Hang Yu has recently graduated with a BS from the University of British Columbia in the Department of Microbiology and Immunology.  His project for the summer is ‘Characterization of newly isolated marine algae’ which will be mentored by Alexandra Worden and Sebastian Sudek.  This will involve using epifluorescence microscopy and molecular techniques to identify and characterize two isolates that were made from a cruise off the California coast last October. Hang’s project will provide a better understanding of their ecological contributions to the biochemical cycles in their natural habitat based on their physiological differences.

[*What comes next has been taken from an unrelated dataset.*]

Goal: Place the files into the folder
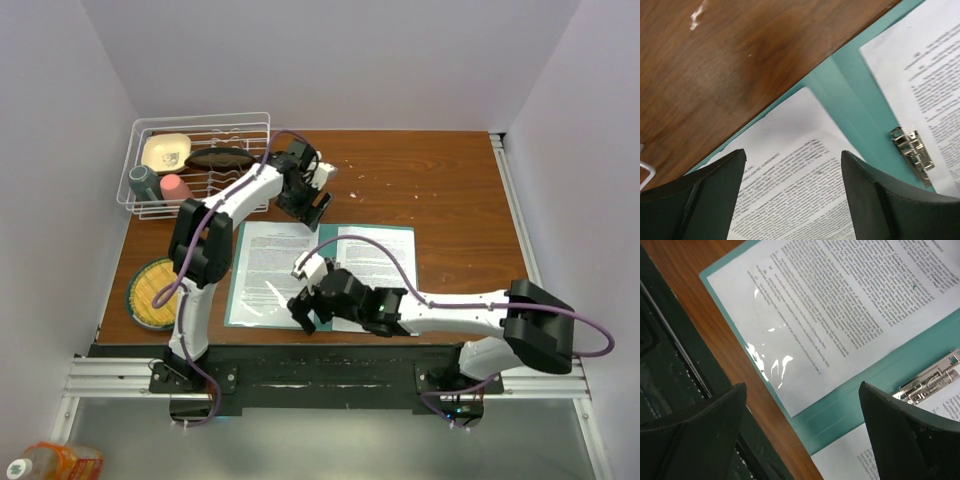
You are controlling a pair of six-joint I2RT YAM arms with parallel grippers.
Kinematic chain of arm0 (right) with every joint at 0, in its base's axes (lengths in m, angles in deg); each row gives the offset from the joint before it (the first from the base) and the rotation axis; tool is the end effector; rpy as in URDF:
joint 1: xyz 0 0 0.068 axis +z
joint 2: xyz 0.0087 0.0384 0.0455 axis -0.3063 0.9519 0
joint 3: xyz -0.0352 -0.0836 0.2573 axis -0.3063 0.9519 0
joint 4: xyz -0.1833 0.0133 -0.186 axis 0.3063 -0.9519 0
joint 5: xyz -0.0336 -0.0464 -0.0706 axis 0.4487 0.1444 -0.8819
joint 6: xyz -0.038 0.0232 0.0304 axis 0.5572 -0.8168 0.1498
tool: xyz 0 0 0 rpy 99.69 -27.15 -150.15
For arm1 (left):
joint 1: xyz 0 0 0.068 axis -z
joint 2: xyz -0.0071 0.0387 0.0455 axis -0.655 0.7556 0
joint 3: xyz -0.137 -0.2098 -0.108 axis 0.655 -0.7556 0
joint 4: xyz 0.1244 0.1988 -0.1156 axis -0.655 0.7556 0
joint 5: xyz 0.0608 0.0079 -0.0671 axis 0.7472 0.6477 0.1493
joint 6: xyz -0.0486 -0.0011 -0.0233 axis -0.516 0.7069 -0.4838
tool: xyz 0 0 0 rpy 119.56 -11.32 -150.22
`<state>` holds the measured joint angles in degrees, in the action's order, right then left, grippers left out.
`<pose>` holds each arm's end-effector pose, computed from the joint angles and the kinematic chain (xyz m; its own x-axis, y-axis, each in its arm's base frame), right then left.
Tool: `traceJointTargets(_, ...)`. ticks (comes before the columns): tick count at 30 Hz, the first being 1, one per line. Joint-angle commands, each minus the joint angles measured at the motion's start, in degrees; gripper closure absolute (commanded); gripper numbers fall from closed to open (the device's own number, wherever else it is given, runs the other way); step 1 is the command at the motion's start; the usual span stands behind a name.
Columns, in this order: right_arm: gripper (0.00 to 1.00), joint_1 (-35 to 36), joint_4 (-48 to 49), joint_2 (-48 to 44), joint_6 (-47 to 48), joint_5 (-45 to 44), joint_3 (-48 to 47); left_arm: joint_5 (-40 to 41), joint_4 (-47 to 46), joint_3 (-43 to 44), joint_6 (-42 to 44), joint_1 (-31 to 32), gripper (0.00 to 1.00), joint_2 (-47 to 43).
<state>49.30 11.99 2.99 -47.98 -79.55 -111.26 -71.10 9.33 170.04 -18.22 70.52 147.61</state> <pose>0.1202 0.2722 0.2127 -0.3840 -0.3661 -0.8476 -0.8023 0.5867 0.1100 0.3944 -0.2315 0.2112 -0.7621 0.5229 -0.3817 0.6063 0.7832 -0.1377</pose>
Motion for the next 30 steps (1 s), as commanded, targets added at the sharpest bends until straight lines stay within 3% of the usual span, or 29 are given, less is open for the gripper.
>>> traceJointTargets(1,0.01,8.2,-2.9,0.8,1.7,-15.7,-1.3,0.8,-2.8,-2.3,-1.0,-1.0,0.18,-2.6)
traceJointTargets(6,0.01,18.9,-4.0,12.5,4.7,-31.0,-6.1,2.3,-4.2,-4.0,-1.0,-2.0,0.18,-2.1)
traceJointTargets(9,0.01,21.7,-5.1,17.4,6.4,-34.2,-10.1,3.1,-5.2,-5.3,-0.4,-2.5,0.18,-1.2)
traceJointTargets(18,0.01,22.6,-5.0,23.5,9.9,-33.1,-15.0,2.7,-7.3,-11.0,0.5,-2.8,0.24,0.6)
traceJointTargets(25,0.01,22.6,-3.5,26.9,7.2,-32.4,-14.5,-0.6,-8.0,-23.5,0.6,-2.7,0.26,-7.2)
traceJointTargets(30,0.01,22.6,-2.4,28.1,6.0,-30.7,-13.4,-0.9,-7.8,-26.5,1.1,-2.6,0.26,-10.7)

I’m Rebecca Hunter and I’ve just finished a joint BA (Hons) and MSc in Marine and Freshwater Biology at the University of Glasgow, UK.  In October I’m moving to the south of England to start a PhD at University of Exeter in ocean acidification.  Until then I’m spending the summer analysing images taken from the Monterey Canyon by the MBARI Benthic Rover with Ken Smith, Linda Kuhnz and Alana Sherman.  Although we have a pretty good idea by now of what animals live down there, tracking the changes in number and noticing any new species can tell us a lot about how the ecosystem is functioning.  I’m especially interested in seeing if any of the changes match up with climate patterns in shallower water.  Basically all this means a lot of time in the video lab for me this summer!  If you want to get in touch with me or any of the other interns, or have any questions, feel free to email me at rhunter@mbari.org.

Well, that’s us!  As you can see there’s a great mix of backgrounds and project topics here this summer.  Hopefully by the end of August we will have completed these projects.  By following this blog you can track our ups and downs, and our evening and weekend trips around California!